Apesar de liderar a incidência de impostos, a cobrança é desigual. Enquanto o Brasil está no grupo dos que têm menos impostos sobre a renda e o lucro, é um dos que mais cobram sobre a seguridade social.

Este, porém, não é o dado mais chocante. O dado mais dramático é que o brasileiro joga seus impostos em um saco sem fundo, pois esses tributos não retornam em forma de serviços públicos eficazes. 

O instituto suíço IMD, especializado em administração, colocou em números um fato que os brasileiros conhecem na pele, por experiência própria.

Ao analisar governos de 59 países (entre ricos e emergentes), a instituição chegou à conclusão de que os serviços públicos do Brasil estão mal. Classificou a eficiência da gestão pública nacional em 55.º lugar.

Ou seja, o país fica em quinto lugar no ranking dos piores serviços governamentais analisados, à frente apenas de Grécia (56.º), Argentina (57.º), Ucrânia (58.º) e Venezuela (59.º).
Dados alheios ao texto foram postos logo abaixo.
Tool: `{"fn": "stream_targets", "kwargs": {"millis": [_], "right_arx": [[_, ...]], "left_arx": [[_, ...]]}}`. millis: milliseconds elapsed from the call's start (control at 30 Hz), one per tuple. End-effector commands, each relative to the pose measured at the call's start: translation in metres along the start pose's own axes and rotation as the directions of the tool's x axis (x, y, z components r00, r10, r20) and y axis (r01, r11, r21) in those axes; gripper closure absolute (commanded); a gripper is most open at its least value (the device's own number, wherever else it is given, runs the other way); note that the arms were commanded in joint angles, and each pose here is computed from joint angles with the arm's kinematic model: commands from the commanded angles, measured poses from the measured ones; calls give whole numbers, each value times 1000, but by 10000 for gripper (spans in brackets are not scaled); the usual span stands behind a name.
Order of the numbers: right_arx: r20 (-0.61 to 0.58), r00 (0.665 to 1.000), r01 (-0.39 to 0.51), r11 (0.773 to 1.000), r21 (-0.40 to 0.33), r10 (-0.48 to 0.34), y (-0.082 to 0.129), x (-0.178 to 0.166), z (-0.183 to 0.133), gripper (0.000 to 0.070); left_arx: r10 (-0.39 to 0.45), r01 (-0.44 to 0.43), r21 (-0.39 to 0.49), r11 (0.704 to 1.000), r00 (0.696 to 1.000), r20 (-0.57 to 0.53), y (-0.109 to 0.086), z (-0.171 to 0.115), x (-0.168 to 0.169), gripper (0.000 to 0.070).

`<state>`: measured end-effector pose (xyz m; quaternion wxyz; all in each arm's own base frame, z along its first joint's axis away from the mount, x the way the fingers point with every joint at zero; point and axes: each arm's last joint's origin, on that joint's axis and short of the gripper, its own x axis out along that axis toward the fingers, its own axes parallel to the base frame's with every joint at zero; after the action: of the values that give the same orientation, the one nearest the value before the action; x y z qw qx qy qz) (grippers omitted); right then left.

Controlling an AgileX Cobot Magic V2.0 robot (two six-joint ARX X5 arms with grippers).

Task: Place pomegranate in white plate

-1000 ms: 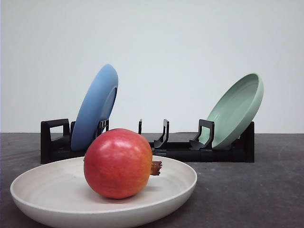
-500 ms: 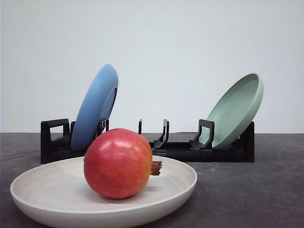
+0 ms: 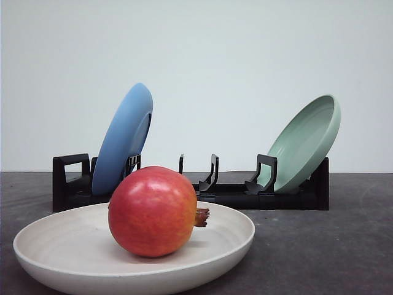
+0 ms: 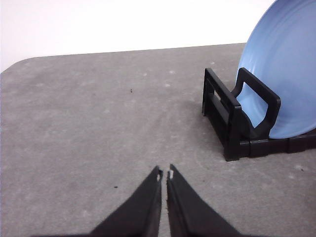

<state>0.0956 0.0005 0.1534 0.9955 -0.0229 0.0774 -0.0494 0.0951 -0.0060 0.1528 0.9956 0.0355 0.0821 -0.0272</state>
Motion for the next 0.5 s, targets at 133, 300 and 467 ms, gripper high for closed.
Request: {"fn": "stream_targets", "kwargs": {"millis": [133,300,467], "right_arx": [[4,1000,0,1000,-3,0,0,1,-1,694],[4,1000,0,1000,-2,0,0,1,-1,694],[4,1000,0,1000,-2,0,0,1,-1,694]], "left_arx": [[0,0,14,1000,1000,-11,0,-3,1,700],[0,0,14,1000,1000,-11,0,-3,1,700],[0,0,14,1000,1000,-11,0,-3,1,700]]}}
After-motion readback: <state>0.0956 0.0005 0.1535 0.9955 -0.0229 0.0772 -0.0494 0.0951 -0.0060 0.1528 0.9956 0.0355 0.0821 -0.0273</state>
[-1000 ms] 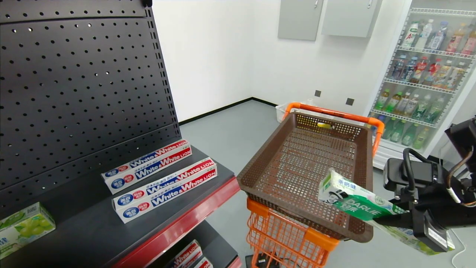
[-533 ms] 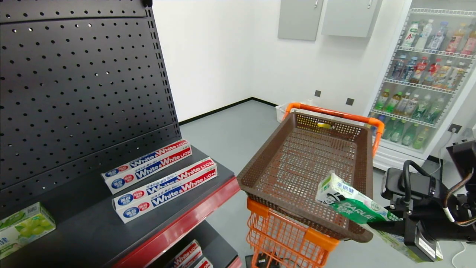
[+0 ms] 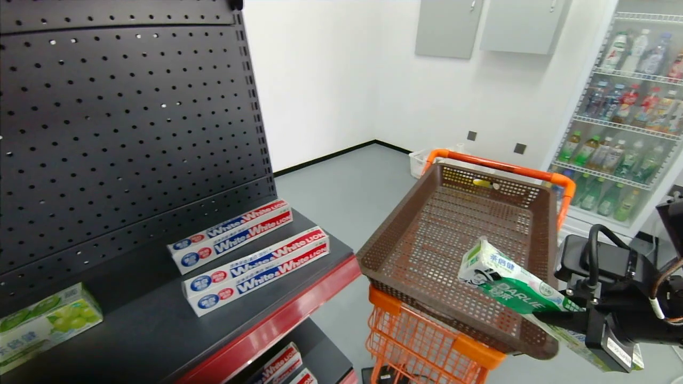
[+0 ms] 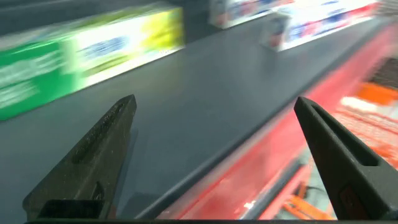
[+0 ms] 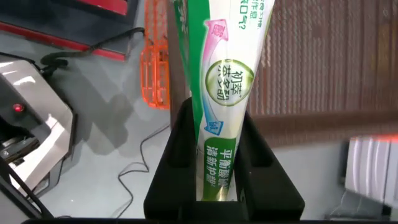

O melhor governo para sua população é de Hong Kong, seguido de Cingapura e Suíça.

Zorra total

Especialistas dizem que o resultado reflete décadas de uma cultura de governo pouco produtiva. Os problemas são vários. Três deles são os mais citados: os gestores públicos nacionais estariam acostumados a tratar o dinheiro público como se fosse um recurso sem fim, sem se preocupar em economizar; a indicação política dos cargos impede que a burocracia se profissionalize; e os salários oferecidos nem sempre atraem os profissionais mais competentes.

Corrupção

Ao lado da ineficiência da máquina pública na prestação de serviços à população, existe ainda a praga da corrupção a sugar os recursos oficiais. Esquema PC Farias, Anões do Orçamento, Pasta Rosa, Compra de votos para a reeleição, Banestado... Estes são apenas alguns dos mais de 60 escândalos de corrupção que abalaram o país após a redemocratização e caíram no esquecimento.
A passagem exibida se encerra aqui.